* **TO DO**:
In the data below, which lines hold the word "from"? Copy them.

* **EXERCISE MATERIALS**:
- Opening Delimiter -
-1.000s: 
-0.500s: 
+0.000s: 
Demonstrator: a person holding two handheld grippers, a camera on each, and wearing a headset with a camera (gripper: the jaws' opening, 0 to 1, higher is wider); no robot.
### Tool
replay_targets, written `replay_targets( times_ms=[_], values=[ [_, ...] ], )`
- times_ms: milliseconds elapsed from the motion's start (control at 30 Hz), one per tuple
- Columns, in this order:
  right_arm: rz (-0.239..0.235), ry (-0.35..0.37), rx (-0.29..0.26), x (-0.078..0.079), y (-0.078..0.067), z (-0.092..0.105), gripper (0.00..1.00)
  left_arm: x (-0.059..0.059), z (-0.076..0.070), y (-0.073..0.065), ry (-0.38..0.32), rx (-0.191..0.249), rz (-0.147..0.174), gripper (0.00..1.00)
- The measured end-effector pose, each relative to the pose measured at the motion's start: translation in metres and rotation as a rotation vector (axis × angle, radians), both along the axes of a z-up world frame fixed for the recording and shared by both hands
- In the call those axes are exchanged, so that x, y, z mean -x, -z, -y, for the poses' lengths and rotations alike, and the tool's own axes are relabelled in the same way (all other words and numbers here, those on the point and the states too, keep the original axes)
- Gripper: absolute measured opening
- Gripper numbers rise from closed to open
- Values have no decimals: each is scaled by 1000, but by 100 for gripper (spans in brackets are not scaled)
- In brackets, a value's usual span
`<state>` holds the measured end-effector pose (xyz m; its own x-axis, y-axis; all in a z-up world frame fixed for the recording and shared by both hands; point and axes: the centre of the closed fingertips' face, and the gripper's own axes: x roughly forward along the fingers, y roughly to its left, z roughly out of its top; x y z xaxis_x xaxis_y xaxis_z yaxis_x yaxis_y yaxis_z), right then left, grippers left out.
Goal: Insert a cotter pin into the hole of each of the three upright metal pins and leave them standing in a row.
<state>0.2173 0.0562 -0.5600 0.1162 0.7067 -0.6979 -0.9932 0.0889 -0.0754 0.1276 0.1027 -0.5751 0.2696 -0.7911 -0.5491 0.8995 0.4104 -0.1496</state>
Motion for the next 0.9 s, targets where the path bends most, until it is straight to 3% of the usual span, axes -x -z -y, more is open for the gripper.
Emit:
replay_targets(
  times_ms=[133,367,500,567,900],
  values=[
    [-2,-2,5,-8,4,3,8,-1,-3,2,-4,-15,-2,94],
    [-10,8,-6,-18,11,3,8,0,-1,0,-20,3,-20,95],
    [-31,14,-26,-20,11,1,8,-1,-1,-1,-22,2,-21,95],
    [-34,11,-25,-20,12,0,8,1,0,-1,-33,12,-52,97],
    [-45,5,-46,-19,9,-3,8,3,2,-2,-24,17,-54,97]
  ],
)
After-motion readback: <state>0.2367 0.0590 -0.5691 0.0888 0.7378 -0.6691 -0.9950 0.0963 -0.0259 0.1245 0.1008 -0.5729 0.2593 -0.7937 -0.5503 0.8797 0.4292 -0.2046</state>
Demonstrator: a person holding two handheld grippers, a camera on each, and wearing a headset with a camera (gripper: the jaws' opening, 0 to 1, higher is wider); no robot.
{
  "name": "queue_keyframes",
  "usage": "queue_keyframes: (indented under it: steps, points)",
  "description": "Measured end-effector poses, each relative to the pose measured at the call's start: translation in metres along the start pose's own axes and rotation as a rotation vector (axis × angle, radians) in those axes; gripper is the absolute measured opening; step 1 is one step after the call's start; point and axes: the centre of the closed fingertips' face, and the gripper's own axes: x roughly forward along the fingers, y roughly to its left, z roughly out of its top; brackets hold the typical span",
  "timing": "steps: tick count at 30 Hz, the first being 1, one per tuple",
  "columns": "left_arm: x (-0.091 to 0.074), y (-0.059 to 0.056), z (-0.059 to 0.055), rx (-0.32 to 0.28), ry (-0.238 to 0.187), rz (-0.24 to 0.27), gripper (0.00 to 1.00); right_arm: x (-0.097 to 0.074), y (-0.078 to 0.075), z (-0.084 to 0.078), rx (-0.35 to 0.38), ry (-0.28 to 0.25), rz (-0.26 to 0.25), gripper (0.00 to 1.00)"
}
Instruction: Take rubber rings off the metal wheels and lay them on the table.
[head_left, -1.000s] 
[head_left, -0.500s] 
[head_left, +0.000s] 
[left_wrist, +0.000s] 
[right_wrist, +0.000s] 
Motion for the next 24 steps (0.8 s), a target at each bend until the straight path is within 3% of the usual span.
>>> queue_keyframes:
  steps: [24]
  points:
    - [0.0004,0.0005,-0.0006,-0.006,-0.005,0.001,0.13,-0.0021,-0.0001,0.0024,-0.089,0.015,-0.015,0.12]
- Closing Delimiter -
* **EXERCISE ANSWER**:
- times_ms: milliseconds elapsed from the motion's start (control at 30 Hz), one per tuple
- Gripper numbers rise from closed to open

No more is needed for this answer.